▸ ACTION ITEM
Copy out all lines of the material below in which "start" occurs.

▸ DATASET EXCERPT
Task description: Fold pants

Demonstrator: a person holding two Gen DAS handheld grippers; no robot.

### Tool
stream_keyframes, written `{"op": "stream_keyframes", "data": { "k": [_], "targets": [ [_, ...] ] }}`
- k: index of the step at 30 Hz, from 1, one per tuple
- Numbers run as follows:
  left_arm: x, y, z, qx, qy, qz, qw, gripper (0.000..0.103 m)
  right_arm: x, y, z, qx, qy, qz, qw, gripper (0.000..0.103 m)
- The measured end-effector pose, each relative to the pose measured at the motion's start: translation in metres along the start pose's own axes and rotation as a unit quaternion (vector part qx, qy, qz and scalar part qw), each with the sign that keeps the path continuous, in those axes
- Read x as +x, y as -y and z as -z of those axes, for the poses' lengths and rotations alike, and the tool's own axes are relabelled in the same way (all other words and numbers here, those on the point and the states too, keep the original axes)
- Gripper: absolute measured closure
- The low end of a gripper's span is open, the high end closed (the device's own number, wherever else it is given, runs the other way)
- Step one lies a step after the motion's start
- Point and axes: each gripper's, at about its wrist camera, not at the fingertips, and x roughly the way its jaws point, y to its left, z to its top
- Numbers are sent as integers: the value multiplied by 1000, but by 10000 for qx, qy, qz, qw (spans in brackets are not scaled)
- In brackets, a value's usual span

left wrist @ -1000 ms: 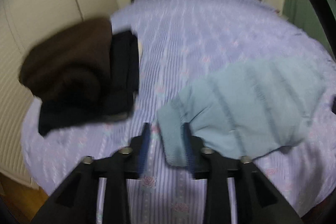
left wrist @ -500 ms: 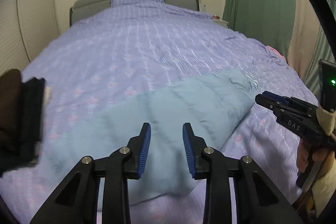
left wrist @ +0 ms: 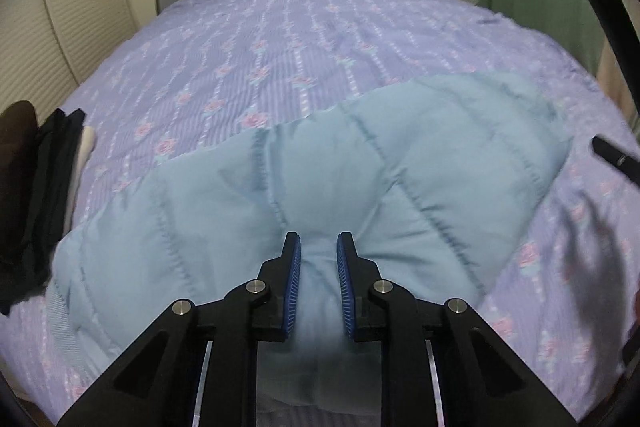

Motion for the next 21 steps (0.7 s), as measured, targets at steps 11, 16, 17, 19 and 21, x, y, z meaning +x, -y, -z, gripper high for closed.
{"op": "stream_keyframes", "data": {
  "k": [11, 16, 17, 19, 21],
  "targets": [
    [12, 4, 11, 113, -108, -202, 9997, 82, 35, 20, -14, 852, 44, -481, 9952, 32],
    [11, 8, 10, 236, -25, -305, 9993, 82, 69, 20, -19, 1220, -328, -780, 9889, 32],
    [9, 9, 11, 237, -4, -321, 9992, 82, 76, 20, -19, 1236, -461, -754, 9884, 32],
    [7, 8, 12, 185, 6, -299, 9994, 82, 83, 22, -15, 1401, -585, -791, 9852, 32],
    [6, 7, 12, 115, 10, -257, 9996, 82, 85, 25, -9, 1548, -629, -904, 9818, 24]
  ]
}}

▸ EXERCISE OUTPUT
- The measured end-effector pose, each relative to the pose measured at the motion's start: translation in metres along the start pose's own axes and rotation as a unit quaternion (vector part qx, qy, qz and scalar part qw), each with the sign that keeps the path continuous, in those axes
- Step one lies a step after the motion's start

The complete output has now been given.